Thyssenkrupp won't be rushed on European steel tie-up with Tata

Reuters

Published Aug 10, 2017 11:13

Thyssenkrupp won't be rushed on European steel tie-up with Tata

By Christoph Steitz

FRANKFURT (Reuters) - Thyssenkrupp (DE:TKAG) will not be rushed into any deal with Tata Steel to merge their European steel businesses, its chief financial officer said, pouring cold water on investor hopes for a quick agreement.

The German steel-to-elevators group is facing pressure from investors to deliver on the tie-up, after talks have been going on for over a year.

They have been held up mainly by the question of who will assume responsibility for Tata Steel's legacy 15 billion pound pension scheme in Britain.

Britain's Sky News reported on Wednesday that Tata Steel was on the brink of detaching its British Steel pension fund from its UK operations, a precondition for any merger deal with Thyssenkrupp.

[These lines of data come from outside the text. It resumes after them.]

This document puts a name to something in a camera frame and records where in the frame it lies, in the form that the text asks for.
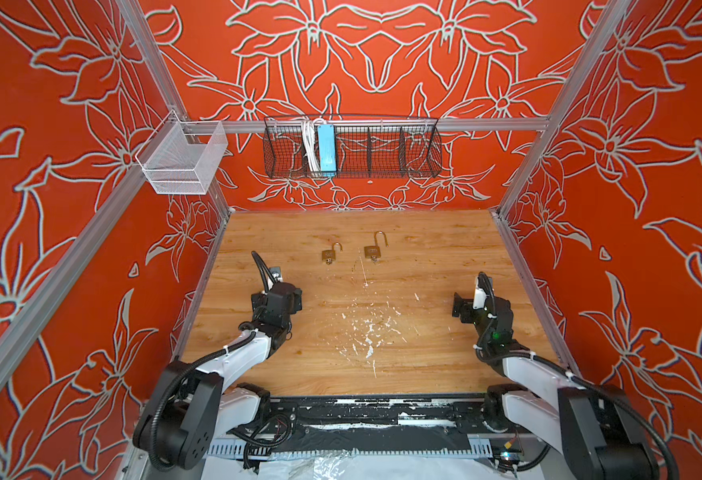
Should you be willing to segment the small brass padlock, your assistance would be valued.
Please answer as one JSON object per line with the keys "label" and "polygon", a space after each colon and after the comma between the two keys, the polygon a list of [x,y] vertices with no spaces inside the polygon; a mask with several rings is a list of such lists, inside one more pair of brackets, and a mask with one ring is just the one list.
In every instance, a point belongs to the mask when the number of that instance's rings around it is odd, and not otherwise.
{"label": "small brass padlock", "polygon": [[321,260],[327,265],[333,264],[337,259],[337,253],[343,250],[343,245],[340,242],[333,242],[329,249],[321,252]]}

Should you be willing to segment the large brass padlock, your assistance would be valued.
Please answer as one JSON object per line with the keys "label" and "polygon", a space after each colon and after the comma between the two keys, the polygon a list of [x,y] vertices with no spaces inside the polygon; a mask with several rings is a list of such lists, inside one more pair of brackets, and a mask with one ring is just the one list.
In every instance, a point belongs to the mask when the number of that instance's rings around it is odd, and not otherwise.
{"label": "large brass padlock", "polygon": [[376,231],[373,234],[373,244],[368,245],[364,247],[364,256],[366,259],[372,261],[373,263],[377,263],[380,258],[381,258],[381,246],[378,241],[378,236],[381,235],[383,237],[384,245],[388,246],[388,239],[387,235],[383,231]]}

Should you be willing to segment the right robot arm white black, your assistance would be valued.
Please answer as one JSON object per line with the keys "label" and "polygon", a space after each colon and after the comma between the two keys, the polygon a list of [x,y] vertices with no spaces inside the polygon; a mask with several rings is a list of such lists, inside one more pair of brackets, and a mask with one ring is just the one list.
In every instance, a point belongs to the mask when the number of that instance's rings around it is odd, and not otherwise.
{"label": "right robot arm white black", "polygon": [[506,380],[487,390],[488,429],[528,430],[577,479],[679,478],[670,448],[621,389],[594,385],[515,339],[511,304],[486,273],[476,276],[472,297],[454,296],[452,315],[475,328],[477,359]]}

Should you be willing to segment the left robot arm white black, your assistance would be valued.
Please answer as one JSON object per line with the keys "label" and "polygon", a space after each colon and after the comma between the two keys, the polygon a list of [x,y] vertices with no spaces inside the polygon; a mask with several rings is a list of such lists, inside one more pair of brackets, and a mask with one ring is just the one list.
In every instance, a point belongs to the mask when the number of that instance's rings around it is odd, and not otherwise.
{"label": "left robot arm white black", "polygon": [[169,363],[143,409],[133,444],[159,472],[195,468],[221,435],[244,441],[247,451],[274,448],[292,435],[293,420],[273,411],[270,392],[240,379],[291,337],[302,291],[258,253],[252,258],[262,289],[251,296],[252,317],[240,325],[239,336],[193,362]]}

"Just because you might read at some point that Tata has a deal it doesn't mean we can stand up a week later and say: 'Now we have a joint venture.' It cannot work that way," Thyssenkrupp CFO Guido Kerkhoff told journalists on Thursday.

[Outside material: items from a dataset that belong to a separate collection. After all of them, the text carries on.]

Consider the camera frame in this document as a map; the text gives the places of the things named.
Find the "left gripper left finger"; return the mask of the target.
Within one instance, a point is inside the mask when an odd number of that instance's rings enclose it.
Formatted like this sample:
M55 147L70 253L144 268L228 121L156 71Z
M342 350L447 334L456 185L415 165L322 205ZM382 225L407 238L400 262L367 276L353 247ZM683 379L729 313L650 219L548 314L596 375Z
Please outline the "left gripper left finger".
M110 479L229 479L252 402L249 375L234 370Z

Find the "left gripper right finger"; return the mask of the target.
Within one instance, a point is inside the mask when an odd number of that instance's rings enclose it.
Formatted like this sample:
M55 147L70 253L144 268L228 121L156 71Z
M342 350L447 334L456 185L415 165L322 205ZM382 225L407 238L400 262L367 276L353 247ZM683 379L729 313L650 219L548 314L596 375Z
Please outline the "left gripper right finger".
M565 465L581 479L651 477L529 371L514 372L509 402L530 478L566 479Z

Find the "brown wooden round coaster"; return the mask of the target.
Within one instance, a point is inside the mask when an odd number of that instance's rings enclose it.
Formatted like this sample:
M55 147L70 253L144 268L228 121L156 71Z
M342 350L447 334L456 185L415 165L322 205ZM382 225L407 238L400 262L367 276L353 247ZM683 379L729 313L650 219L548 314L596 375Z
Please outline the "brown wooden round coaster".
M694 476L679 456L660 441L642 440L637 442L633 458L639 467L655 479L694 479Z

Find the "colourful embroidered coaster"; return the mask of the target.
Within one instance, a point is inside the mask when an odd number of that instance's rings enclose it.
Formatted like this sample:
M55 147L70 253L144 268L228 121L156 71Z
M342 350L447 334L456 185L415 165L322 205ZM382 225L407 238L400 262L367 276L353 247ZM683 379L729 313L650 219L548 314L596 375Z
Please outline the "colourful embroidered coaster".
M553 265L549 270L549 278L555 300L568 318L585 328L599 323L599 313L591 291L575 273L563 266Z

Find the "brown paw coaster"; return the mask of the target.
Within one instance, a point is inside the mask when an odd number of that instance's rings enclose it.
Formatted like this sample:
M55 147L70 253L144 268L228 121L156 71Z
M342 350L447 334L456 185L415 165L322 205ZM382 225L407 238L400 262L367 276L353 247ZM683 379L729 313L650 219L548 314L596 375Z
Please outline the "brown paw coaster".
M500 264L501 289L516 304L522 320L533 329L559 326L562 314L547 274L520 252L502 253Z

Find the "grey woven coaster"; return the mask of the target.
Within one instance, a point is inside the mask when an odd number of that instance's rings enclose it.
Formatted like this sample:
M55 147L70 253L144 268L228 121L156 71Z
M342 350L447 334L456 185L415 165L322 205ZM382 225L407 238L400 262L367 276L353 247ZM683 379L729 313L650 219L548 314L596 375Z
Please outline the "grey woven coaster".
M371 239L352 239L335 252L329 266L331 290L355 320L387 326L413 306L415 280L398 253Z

"We also prefer a fast solution but quality comes before time," he said, declining to say whether the group aimed for a deal before its fiscal year ends next month.

Shares in the group were up 0.2 percent, one of only five gainers in Germany's blue-chip index <0#.GDAXI>, after it posted better-than-expected third-quarter results, boosted by a recent recovery of steel prices.

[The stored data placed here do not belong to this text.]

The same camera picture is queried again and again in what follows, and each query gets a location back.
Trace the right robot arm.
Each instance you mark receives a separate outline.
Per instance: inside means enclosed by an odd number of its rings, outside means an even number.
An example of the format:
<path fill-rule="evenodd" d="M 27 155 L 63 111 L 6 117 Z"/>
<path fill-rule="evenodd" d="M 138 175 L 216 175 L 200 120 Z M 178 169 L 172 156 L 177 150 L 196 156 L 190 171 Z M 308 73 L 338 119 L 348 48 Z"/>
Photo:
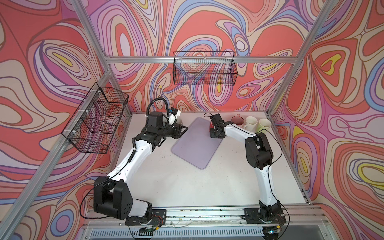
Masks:
<path fill-rule="evenodd" d="M 233 138 L 245 144 L 246 159 L 248 164 L 255 169 L 260 190 L 259 214 L 264 222 L 268 222 L 273 215 L 274 207 L 278 207 L 278 201 L 273 196 L 270 185 L 269 166 L 273 163 L 273 151 L 268 138 L 264 133 L 251 133 L 234 125 L 233 122 L 225 122 L 220 114 L 210 116 L 210 137 L 213 139 Z"/>

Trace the lilac plastic tray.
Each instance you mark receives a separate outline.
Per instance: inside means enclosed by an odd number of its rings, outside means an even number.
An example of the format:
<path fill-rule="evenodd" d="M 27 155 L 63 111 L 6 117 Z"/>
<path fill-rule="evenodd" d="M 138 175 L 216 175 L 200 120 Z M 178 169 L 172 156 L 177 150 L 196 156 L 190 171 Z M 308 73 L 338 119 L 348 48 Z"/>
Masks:
<path fill-rule="evenodd" d="M 196 118 L 173 145 L 172 153 L 200 170 L 205 169 L 222 142 L 210 137 L 210 128 L 210 121 Z"/>

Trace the aluminium front rail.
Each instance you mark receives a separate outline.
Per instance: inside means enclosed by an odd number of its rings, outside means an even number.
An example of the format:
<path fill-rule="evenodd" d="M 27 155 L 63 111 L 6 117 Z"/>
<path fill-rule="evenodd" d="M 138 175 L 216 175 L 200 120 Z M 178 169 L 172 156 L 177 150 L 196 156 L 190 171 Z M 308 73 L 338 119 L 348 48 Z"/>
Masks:
<path fill-rule="evenodd" d="M 154 231 L 104 219 L 83 227 L 81 240 L 336 240 L 320 207 L 288 205 L 272 223 L 256 221 L 256 206 L 166 208 Z"/>

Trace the white mug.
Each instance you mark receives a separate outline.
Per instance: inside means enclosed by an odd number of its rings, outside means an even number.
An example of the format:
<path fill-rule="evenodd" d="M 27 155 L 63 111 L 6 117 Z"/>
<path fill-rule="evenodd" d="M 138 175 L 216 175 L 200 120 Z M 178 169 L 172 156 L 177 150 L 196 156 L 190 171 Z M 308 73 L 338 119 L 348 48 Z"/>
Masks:
<path fill-rule="evenodd" d="M 255 133 L 258 125 L 258 119 L 252 116 L 248 116 L 245 118 L 245 123 L 243 125 L 243 128 L 248 131 Z"/>

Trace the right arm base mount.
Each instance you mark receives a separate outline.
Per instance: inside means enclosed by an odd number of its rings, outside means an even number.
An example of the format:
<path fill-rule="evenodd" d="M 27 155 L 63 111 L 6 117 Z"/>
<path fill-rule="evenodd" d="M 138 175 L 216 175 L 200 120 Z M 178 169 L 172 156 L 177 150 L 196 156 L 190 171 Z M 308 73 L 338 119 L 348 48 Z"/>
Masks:
<path fill-rule="evenodd" d="M 284 225 L 287 220 L 282 209 L 245 208 L 241 218 L 247 224 L 278 224 Z"/>

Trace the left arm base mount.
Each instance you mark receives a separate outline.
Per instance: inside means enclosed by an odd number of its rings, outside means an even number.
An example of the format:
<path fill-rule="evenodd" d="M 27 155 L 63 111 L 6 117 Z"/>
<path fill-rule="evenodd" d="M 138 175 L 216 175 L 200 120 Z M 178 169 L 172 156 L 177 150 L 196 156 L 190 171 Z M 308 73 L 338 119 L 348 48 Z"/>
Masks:
<path fill-rule="evenodd" d="M 166 209 L 151 209 L 143 217 L 127 217 L 126 226 L 161 227 L 166 223 Z"/>

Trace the red mug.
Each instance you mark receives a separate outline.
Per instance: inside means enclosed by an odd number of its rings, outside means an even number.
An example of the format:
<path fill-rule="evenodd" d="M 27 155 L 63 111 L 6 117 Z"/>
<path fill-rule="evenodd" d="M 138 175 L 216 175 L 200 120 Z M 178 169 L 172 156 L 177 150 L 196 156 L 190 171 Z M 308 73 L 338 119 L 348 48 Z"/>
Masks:
<path fill-rule="evenodd" d="M 211 131 L 211 129 L 213 129 L 214 128 L 214 125 L 213 125 L 213 123 L 212 122 L 210 122 L 210 127 L 209 127 L 209 132 Z"/>

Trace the pink mug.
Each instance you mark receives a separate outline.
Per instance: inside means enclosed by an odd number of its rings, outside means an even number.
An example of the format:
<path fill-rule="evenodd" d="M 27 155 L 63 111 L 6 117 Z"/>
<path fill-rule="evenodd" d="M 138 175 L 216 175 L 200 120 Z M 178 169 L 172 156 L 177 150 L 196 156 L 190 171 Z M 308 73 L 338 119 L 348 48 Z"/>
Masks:
<path fill-rule="evenodd" d="M 231 122 L 237 126 L 242 126 L 245 123 L 245 120 L 240 116 L 240 114 L 237 114 L 231 118 Z"/>

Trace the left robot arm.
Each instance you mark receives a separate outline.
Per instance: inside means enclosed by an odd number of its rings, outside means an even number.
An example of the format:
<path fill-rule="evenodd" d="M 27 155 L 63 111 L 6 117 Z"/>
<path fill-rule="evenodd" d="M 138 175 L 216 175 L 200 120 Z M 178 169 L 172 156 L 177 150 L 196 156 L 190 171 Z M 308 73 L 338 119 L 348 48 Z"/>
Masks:
<path fill-rule="evenodd" d="M 94 212 L 104 218 L 119 220 L 134 219 L 142 225 L 154 218 L 152 204 L 135 199 L 129 189 L 130 181 L 145 159 L 166 139 L 179 139 L 188 127 L 178 124 L 181 112 L 170 108 L 165 98 L 152 100 L 146 110 L 146 123 L 140 133 L 132 139 L 133 147 L 122 162 L 105 177 L 94 182 Z"/>

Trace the light green mug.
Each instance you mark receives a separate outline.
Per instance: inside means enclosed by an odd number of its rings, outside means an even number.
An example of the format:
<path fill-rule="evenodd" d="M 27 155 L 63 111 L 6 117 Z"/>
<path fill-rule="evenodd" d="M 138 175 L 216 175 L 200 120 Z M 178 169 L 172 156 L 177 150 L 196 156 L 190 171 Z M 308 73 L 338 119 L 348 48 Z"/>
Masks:
<path fill-rule="evenodd" d="M 269 130 L 272 122 L 268 119 L 260 119 L 257 125 L 256 133 L 261 133 L 263 130 Z"/>

Third-quarter order intake rose 14 percent to 10.7 billion euros (9.64 billion pounds) and adjusted earnings before interest and tax (EBIT) jumped 41 percent to 620 million. Analysts had, on average, expected order intake of 10.3 billion euros and adjusted EBIT of 493 million.

Quarterly operating profit at Steel Europe - the business that would merge with Tata - more than doubled to 232 million euros, well above the poll average of 187 million. At Industrial Solutions, it fell sharply to 6 million euros, below the 18 million average poll.

Kerkhoff said earnings at Industrial Solutions, which engineers industrial plants and builds ships, would remain under pressure due to low-margin legacy orders and underutilised chemical plants.

"Industrial Solutions remains the problem child," Jefferies analyst Seth Rosenfeld said in a note.

Thyssenkrupp kept its full-year outlook for sales and profits but toned down its forecast for free cash flow before M&A, citing the sale of its Brazilian steel mill CSA, which will close earlier than expected.